**WORK TASK:** The listing below must be reproduced in full, exactly as written.
*** DATA SHOWN Section Begins ***
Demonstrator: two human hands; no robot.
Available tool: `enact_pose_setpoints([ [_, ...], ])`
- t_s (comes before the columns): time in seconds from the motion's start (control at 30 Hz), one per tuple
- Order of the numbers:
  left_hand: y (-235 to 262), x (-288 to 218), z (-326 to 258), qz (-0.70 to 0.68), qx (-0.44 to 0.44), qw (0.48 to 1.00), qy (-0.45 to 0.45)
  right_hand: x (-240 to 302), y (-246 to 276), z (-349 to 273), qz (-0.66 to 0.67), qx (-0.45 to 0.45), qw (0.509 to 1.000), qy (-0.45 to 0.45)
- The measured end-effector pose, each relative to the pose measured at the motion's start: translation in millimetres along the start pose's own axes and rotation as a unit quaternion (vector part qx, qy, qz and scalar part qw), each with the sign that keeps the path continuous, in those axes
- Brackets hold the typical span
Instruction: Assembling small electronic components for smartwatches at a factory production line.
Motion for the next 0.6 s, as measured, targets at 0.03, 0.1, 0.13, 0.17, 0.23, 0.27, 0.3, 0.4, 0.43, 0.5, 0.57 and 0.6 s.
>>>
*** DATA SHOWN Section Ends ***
**RESPONSE BOX:**
Demonstrator: two human hands; no robot.
Available tool: `enact_pose_setpoints([ [_, ...], ])`
- t_s (comes before the columns): time in seconds from the motion's start (control at 30 Hz), one per tuple
- Order of the numbers:
  left_hand: y (-235 to 262), x (-288 to 218), z (-326 to 258), qz (-0.70 to 0.68), qx (-0.44 to 0.44), qw (0.48 to 1.00), qy (-0.45 to 0.45)
  right_hand: x (-240 to 302), y (-246 to 276), z (-349 to 273), qz (-0.66 to 0.67), qx (-0.45 to 0.45), qw (0.509 to 1.000), qy (-0.45 to 0.45)
- The measured end-effector pose, each relative to the pose measured at the motion's start: translation in millimetres along the start pose's own axes and rotation as a unit quaternion (vector part qx, qy, qz and scalar part qw), each with the sign that keeps the path continuous, in those axes
- Brackets hold the typical span
Instruction: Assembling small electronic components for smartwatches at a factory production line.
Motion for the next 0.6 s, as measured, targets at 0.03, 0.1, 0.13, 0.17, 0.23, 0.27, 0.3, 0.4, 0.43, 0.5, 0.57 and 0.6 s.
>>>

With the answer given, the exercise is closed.